The move came just over a year after the government clamped
down on the recruitment of Indonesians, allowing them to work
only as maids and plantation workers after recent riots.
It said it would look to Thailand, Cambodia, Nepal, Myanmar,
Laos, the Philippines and India to supply the labor market.
Abdullah, who heads the cabinet committee on foreign workers,
said there was now one million non-Malaysian workers in the
country, but demand for Indonesian labor had surged in the
construction, infrastructure development and manufacturing
sectors.
"We need a lot of workers. Demand for houses is increasing.
The industry is requesting us to bring in Indonesian workers.
They are skillful and they have a common language with Malaysia,"
he told reporters.
"We did not want them before because they were too many of
them so we diversified the source of countries, but because of
the demand we are taking them back again."

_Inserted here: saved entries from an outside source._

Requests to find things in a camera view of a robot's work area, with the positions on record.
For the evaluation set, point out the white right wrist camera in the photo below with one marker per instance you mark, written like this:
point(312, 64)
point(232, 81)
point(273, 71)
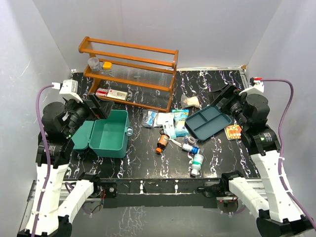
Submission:
point(256, 86)

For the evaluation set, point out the white gauze packet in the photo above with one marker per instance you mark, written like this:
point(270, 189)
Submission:
point(162, 118)

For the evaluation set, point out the blue white wipes packet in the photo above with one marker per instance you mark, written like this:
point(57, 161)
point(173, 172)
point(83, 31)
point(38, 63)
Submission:
point(179, 118)

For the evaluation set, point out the clear plastic cup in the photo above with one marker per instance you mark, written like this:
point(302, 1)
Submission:
point(94, 64)

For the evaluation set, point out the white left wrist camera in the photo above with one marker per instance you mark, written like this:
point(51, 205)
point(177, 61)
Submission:
point(68, 89)

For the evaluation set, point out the teal medicine kit box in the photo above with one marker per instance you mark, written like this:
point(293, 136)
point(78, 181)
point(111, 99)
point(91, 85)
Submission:
point(107, 138)

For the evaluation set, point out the clear green-banded bottle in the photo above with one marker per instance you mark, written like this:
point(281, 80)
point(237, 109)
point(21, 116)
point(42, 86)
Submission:
point(196, 164)

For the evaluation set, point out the red white medicine box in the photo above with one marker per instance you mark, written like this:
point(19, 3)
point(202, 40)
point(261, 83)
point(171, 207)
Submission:
point(101, 92)

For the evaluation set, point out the clear tape roll bag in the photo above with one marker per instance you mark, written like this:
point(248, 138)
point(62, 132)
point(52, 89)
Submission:
point(189, 140)

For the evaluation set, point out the yellow capped small jar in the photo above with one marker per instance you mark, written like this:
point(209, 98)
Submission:
point(106, 66)

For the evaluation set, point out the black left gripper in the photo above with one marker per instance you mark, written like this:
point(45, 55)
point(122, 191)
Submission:
point(102, 107)

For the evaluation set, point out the bag of cotton balls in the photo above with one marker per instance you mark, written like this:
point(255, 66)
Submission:
point(187, 102)

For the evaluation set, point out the bag with blue bandage rolls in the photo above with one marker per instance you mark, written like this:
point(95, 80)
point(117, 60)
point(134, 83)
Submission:
point(148, 119)

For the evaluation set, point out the blue face mask packet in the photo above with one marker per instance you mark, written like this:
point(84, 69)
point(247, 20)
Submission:
point(168, 128)

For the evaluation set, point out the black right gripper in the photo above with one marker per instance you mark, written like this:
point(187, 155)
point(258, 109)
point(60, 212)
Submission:
point(216, 96)

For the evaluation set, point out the black metal base bar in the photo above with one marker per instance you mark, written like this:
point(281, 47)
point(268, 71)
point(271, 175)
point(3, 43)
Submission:
point(165, 192)

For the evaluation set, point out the dark blue divided tray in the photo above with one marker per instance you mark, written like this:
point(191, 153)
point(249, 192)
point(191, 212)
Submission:
point(207, 122)

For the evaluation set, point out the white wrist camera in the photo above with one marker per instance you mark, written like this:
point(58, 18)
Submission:
point(256, 86)
point(68, 89)

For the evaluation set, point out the brown orange-capped medicine bottle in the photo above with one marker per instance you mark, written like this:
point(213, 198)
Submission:
point(162, 143)

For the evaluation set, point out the orange wooden shelf rack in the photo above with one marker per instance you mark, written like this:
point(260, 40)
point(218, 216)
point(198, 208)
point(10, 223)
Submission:
point(147, 74)

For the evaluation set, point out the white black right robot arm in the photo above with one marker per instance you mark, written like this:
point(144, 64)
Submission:
point(279, 214)

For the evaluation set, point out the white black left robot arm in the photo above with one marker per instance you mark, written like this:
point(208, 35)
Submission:
point(58, 123)

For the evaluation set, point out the blue white small bottle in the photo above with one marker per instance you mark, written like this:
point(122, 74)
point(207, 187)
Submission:
point(190, 149)

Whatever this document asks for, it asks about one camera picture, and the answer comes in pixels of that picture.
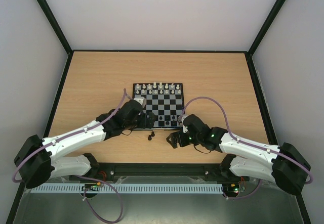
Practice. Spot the black and white chessboard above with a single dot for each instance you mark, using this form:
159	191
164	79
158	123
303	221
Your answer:
162	105

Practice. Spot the black aluminium rail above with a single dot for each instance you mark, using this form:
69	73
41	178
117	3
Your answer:
206	171

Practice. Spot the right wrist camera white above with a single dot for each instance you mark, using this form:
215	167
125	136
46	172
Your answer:
182	121

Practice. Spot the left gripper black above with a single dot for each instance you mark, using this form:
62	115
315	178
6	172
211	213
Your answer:
144	124

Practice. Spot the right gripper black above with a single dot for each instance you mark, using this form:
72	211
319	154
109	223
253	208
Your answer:
181	138

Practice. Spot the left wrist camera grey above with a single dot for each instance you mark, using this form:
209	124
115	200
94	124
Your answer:
141	101

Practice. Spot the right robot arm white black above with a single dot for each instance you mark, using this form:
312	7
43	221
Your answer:
283	165

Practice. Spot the light blue cable duct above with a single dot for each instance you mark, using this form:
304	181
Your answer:
130	188

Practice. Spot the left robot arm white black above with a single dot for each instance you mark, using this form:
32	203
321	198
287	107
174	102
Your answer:
39	160

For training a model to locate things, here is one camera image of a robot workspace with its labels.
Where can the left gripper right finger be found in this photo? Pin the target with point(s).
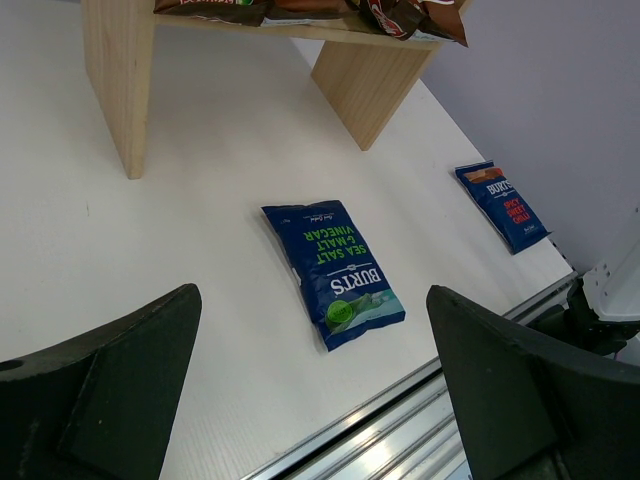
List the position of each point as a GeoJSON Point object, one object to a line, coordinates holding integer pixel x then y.
{"type": "Point", "coordinates": [529, 406]}

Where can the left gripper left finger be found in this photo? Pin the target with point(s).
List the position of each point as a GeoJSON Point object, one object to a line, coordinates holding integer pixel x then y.
{"type": "Point", "coordinates": [100, 405]}

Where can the blue Burts sea salt bag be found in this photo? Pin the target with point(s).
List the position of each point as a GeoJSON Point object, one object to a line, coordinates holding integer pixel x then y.
{"type": "Point", "coordinates": [342, 285]}

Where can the Chuba cassava chips bag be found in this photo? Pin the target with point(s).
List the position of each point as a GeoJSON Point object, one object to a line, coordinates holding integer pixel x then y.
{"type": "Point", "coordinates": [409, 20]}
{"type": "Point", "coordinates": [240, 12]}

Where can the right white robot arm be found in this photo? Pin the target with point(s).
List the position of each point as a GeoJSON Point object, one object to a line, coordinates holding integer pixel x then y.
{"type": "Point", "coordinates": [601, 314]}

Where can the wooden two-tier shelf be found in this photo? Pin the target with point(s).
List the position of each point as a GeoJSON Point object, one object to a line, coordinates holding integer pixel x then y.
{"type": "Point", "coordinates": [193, 79]}

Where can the blue Burts spicy chilli bag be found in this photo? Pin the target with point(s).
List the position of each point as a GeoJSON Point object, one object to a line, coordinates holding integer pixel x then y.
{"type": "Point", "coordinates": [508, 212]}

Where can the aluminium mounting rail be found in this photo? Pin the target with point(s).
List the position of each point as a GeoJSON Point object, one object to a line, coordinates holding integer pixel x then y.
{"type": "Point", "coordinates": [407, 431]}

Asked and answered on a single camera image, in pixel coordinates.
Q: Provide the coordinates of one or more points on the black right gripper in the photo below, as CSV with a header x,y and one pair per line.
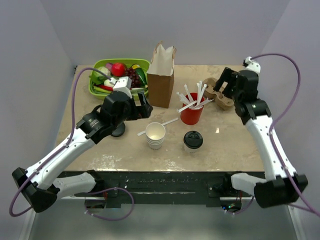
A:
x,y
228,75

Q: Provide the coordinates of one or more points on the white daikon radish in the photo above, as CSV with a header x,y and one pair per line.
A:
x,y
107,83

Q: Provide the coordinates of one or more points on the purple onion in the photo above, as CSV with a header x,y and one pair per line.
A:
x,y
109,66

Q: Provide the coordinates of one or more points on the green plastic basket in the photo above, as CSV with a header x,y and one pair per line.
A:
x,y
144,64

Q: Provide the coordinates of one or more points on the brown pulp cup carrier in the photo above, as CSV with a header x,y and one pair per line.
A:
x,y
222,101

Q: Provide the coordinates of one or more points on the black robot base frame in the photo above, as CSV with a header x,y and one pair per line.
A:
x,y
163,188

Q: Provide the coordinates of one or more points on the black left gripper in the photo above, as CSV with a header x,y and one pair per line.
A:
x,y
142,111

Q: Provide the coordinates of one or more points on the stack of black lids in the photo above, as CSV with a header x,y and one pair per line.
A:
x,y
119,131

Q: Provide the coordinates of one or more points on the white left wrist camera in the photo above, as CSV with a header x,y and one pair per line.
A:
x,y
123,84

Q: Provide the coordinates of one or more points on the brown paper bag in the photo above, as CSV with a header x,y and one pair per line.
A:
x,y
160,76

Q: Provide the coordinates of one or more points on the red apple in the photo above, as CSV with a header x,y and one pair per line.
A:
x,y
118,69

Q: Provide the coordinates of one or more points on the red plastic cup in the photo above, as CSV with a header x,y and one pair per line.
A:
x,y
191,116

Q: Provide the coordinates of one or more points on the red chili pepper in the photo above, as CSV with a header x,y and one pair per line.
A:
x,y
107,88

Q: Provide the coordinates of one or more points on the dark red grape bunch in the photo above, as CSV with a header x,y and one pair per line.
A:
x,y
135,79

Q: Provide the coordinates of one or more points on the green cabbage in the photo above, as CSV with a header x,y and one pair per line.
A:
x,y
102,72

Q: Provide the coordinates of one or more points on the white straw on table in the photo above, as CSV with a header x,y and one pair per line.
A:
x,y
156,129

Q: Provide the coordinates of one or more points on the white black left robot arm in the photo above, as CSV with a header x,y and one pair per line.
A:
x,y
40,183

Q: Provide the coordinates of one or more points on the white wrapped straw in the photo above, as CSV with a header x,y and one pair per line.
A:
x,y
200,92

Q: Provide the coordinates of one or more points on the black plastic coffee lid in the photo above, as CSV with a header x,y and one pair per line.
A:
x,y
193,137

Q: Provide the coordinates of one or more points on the white paper cup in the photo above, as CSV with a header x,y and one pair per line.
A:
x,y
192,148

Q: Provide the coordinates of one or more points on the stack of white paper cups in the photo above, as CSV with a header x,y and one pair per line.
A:
x,y
155,144

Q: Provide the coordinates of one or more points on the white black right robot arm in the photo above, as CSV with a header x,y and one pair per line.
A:
x,y
281,183

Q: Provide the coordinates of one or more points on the green scallion stalk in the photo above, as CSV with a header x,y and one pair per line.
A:
x,y
133,91

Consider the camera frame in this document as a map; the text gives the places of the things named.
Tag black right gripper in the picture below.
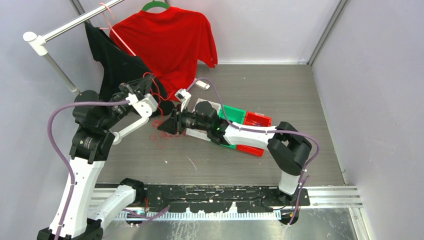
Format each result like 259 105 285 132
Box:
158 103 210 135

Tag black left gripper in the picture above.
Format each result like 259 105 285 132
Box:
98 73 154 130

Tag cable pile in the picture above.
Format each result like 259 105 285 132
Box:
148 117 181 149

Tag red cable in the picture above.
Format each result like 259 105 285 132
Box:
142 72 175 117

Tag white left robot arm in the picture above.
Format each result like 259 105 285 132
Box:
37 74 159 240

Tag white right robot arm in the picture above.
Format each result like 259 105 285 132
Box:
157 101 312 206

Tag black t-shirt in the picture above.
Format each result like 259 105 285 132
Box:
84 22 175 117

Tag white plastic bin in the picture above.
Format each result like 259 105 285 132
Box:
184 98 222 142

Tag red t-shirt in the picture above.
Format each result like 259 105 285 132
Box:
109 6 218 101

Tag green plastic bin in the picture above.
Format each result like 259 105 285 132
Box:
217 104 247 150

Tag pink clothes hanger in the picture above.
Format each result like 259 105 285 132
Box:
98 2 137 57

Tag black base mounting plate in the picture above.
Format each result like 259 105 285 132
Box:
130 184 311 214

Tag green clothes hanger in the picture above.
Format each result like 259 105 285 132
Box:
141 0 170 12

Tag red plastic bin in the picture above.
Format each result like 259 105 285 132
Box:
236 111 272 157

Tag metal clothes rack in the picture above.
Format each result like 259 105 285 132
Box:
22 0 212 147

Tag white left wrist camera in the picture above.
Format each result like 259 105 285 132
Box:
125 93 159 118

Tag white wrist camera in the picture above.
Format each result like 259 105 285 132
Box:
125 93 159 118
174 88 192 112

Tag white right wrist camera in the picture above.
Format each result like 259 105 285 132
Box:
174 88 192 112

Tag white slotted cable duct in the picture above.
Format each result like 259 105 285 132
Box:
115 208 282 222

The committee would submit a report to cabinet on the matter
for approval, he added.
The labor shortage was partly caused by a crackdown last year
after Malaysia in August imposed harsh new penalties, including
caning, for illegal immigrants.
Some 468,000 illegal immigrants had earlier returned home
voluntarily during a four-month amnesty period, almost half of
them construction workers.
Malaysian builders in November warned they may lose 1.2
billion ringgit (US$315 million) in late delivery penalty charges
because of a severe labor shortage caused by the expulsion of
mainly Indonesian illegal immigrants, who made up 70 percent of
workers in the sector.
Abdullah also said that foreigners planning to work in
Malaysia will have to undergo medical checkups to stop them from
bringing in infectious diseases.
The move follows reports of Indonesian maids who were
certified healthy back home but were found to be suffering from
illnesses such as typhoid fever after they arrived in Malaysia.
Abdullah said foreign workers would soon be required to
undergo checkups immediately after entering this Southeast Asian
nation. They would be deported if discovered to be sick, he said.
"We don't want diseases from abroad being brought into the
country," Abdullah was quoted as saying by the national news
agency, Bernama.
Abdullah said details of the plan, such as the agencies that
would conduct the checkups, would be announced later. It was not
immediately clear when the measures would take effect.